5.2. Phase II: The SP network as a peer review platform
The capabilities developed in phase I provide a strong foundation for giving authors the choice of submitting their work directly to the SP network as the peer review mechanism (which could result in publication in a traditional journal). To do this, the SP network will make these capabilities available as a powerful suite of tools 1. for authors to search for the audience(s) that are interested in their work; 2. for authors and referees to combine their different expertises (in synthesis rather than opposition) to identify and address key issues for the paper’s impact and validity; 3. for long-term evaluation after a paper’s publication, to enable the community to raise new issues, data, or resolutions. This will be particularly useful for newly emerging fields (which lack journals) or subfields that are not well-served by existing journals.
However, it must be emphasized that this is not an attempt to compete with or replace traditional journals. Instead, the SP network complements the strengths of traditional journals, and its suite of tools could be useful for journals as well. Concretely, the SP network will develop its tools as an open-source project, and will make its software and services freely available to journals as well as to the community at large. For example, journals could use the SP network’s services as their submission and review mechanism, to gain the many advantages it offers over the very limited tools of traditional review (which consist of little more than an ACCEPT/REJECT checkbox for the Editor, and a text box for feedback to the authors).

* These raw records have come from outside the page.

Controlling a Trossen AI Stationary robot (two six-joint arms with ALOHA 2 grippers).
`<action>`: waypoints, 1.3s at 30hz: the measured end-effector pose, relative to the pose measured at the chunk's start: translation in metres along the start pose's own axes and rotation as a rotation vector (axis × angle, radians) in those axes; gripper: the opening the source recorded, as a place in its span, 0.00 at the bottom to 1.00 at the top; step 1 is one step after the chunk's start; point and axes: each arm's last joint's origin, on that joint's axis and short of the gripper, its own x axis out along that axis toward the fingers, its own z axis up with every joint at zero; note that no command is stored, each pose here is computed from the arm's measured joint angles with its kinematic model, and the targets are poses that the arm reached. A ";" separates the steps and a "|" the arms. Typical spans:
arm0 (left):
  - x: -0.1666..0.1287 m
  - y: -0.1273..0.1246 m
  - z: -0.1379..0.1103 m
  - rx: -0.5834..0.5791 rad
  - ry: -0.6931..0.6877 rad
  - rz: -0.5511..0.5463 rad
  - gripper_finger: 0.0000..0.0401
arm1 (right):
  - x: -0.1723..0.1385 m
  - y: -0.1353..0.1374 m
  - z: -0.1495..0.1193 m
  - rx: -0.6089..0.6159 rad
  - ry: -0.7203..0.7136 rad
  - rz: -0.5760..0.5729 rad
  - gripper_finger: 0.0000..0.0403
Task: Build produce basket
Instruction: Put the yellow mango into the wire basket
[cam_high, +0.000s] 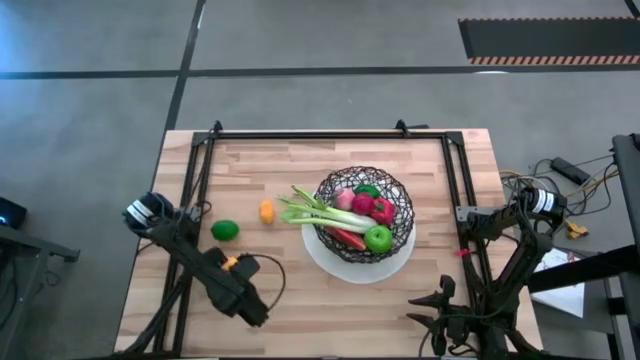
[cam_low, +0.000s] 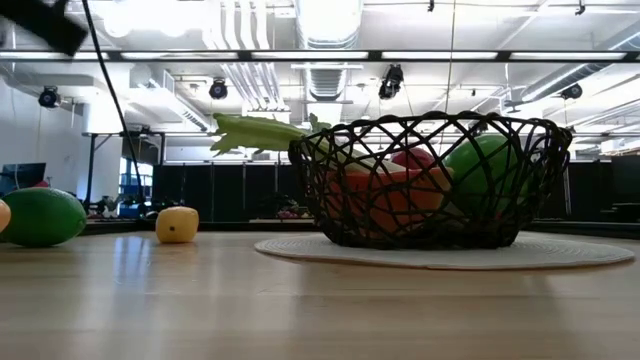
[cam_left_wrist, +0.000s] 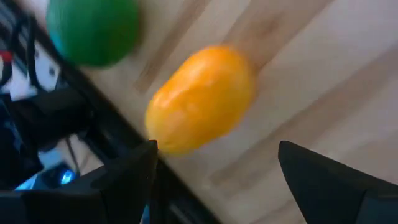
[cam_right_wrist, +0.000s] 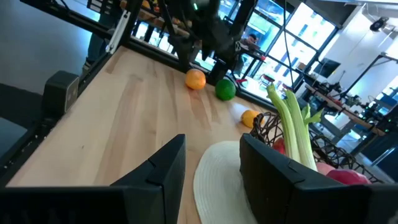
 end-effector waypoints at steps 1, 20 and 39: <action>0.008 0.004 0.000 -0.001 0.038 0.013 0.79 | 0.000 0.000 0.000 -0.004 0.000 0.000 0.34; 0.085 0.035 0.003 0.035 0.082 -0.139 0.74 | 0.001 0.000 0.000 0.016 0.000 -0.002 0.34; -0.034 -0.011 0.022 0.062 -0.239 -0.514 0.57 | 0.001 0.000 0.001 0.024 -0.001 -0.003 0.34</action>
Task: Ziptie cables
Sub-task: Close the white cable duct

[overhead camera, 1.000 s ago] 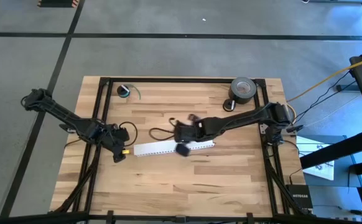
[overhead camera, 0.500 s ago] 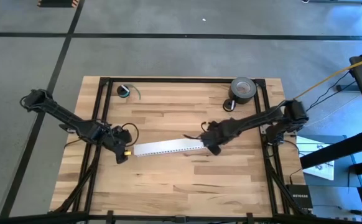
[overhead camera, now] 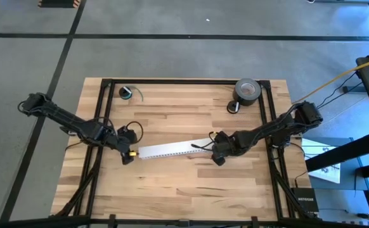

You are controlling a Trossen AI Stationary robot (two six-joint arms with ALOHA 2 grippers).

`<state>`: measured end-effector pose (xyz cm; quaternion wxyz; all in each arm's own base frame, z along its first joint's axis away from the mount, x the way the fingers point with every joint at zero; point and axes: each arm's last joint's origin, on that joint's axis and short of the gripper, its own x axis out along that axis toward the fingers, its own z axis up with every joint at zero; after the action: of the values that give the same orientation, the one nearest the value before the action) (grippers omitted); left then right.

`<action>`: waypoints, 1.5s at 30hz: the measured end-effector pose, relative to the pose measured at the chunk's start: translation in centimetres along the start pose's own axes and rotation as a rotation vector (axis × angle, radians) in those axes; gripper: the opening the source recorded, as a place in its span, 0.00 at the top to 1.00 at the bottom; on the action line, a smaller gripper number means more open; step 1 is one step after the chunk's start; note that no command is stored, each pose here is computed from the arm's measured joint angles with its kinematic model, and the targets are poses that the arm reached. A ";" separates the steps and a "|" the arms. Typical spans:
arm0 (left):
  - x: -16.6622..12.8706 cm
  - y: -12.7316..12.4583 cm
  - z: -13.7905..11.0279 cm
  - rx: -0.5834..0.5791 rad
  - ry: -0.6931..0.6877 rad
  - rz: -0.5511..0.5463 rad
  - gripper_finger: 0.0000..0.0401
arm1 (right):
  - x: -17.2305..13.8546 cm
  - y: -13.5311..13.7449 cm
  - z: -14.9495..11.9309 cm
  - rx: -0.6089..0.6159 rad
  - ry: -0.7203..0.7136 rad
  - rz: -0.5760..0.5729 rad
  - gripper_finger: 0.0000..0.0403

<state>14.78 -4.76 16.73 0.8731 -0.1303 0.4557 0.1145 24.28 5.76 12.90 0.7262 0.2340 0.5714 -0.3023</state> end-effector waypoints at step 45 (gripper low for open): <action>1.9 -0.4 1.5 0.021 0.069 -0.023 0.24 | 0.2 0.6 0.5 -0.021 -0.077 0.051 1.00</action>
<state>17.15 -4.51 16.07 0.8595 -0.1303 0.4850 0.0953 25.13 5.82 12.87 0.7576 0.2290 0.5399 -0.2866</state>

5.2.1. The SP network publication process
The SP network will provide tools for “market research” (i.e., finding the audience(s) that are interested in a given paper) and for synthesis (integrating multiple expertises to maximize the paper’s value for its audience(s)), culminating in publication of a final version of the paper (by being selected by one or more SPRs). I will divide this into three “release stages”: alpha (market research); beta (synthesis); post-publication (long-term evaluation). These are analogous to the alpha-testing, beta-testing, and post-release support stages that are universal in the software industry. The alpha release cycle identifies a specific audience that is excited enough about the paper to work on reviewing it. The beta release cycle draws out questions and discussion from all the relevant expertise needed to evaluate the paper and optimize it for its target audience(s). The reviewers and authors work together to raise issues and resolve them. Individual reviewers can demand new data or changes as pre-conditions for recommending the paper on their SP list. On the one hand, the authors decide when the paper is “done” (i.e., to declare it as the final, public version of the paper). On the other hand, each reviewer decides whether or not to “select” the paper for their SP list. On this basis, authors and reviewers negotiate throughout the beta period what will go into the final release. As long as one SPR elects to recommend the paper to his subscribers, the authors have the option of publishing the paper officially in the SP network’s journal (e.g., Selected-Papers in Biology). Regardless of how the paper is published, the same tools for synthesis (mainly an issue tracking system) will enable the entire research community to continue to raise and resolve issues, and to review the published paper (i.e., additional SPRs may choose to “select” the paper).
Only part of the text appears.